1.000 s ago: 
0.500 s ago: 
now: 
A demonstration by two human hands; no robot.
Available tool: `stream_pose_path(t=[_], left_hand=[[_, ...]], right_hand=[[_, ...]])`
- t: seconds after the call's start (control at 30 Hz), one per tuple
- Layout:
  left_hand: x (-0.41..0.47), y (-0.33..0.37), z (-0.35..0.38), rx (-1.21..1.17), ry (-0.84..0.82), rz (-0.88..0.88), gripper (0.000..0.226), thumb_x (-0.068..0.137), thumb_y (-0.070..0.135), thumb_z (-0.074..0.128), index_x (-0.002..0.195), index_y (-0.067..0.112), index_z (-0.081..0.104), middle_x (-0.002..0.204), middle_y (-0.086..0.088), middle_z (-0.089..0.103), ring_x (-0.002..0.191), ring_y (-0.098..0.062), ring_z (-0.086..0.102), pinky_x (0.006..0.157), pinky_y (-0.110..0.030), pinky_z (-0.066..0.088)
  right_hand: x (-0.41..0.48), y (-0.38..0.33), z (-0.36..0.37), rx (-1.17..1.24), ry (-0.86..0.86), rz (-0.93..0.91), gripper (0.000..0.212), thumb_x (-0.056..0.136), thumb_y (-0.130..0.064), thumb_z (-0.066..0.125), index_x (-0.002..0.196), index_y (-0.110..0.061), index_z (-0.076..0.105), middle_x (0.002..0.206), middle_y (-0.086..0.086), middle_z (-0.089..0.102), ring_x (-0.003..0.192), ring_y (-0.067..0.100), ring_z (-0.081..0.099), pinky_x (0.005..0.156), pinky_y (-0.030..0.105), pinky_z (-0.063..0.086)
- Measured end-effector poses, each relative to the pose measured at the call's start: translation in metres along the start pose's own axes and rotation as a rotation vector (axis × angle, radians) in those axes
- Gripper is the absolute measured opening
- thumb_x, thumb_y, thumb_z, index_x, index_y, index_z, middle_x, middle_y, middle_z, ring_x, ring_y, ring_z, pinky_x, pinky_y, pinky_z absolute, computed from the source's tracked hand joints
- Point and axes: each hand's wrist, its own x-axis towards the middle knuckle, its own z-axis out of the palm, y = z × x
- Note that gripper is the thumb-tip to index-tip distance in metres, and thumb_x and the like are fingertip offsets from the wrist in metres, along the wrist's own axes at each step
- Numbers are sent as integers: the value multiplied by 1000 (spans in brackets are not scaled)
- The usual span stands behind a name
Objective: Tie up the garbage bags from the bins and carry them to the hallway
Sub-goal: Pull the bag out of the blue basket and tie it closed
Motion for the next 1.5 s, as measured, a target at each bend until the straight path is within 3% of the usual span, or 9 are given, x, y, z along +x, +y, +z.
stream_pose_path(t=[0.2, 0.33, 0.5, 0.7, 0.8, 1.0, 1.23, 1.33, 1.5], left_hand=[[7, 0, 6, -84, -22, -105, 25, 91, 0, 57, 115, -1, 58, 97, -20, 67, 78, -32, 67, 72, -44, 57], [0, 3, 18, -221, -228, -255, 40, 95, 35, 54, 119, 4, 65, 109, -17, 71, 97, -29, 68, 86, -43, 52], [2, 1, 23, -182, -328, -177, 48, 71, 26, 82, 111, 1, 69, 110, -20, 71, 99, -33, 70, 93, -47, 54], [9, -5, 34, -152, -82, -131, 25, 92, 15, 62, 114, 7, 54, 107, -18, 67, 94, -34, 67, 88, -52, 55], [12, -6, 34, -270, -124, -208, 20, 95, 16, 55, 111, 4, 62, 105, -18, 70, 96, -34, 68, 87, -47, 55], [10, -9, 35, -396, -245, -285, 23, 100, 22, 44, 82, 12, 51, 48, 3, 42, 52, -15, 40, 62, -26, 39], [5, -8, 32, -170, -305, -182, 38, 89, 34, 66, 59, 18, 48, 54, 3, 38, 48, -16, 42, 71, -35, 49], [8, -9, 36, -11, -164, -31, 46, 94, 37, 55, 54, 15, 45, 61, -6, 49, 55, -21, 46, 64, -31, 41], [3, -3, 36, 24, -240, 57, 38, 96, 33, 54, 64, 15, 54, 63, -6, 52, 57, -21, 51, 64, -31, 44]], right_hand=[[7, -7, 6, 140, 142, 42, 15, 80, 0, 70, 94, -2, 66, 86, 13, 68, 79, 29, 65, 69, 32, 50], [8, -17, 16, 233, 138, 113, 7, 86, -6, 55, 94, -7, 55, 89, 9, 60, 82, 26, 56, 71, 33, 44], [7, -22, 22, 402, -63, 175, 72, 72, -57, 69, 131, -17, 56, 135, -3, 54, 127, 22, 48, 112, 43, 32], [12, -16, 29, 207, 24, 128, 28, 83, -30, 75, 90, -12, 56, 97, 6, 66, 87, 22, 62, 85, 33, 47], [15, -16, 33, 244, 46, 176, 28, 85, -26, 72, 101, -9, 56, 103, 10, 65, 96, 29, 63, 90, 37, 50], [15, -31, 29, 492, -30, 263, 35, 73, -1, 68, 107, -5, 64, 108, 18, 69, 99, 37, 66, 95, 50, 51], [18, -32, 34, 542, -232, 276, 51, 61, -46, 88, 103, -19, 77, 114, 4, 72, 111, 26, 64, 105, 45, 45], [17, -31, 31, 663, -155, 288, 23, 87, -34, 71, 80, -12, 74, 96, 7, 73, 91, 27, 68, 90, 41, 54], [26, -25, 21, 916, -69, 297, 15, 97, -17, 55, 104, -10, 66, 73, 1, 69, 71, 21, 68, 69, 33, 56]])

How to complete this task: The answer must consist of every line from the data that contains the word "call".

Expected output:
- t: seconds after the call's start (control at 30 Hz), one per tuple
- Measured end-effector poses, each relative to the pose measured at the call's start: translation in metres along the start pose's own axes and rotation as a rotation vector (axis × angle, radians) in those axes

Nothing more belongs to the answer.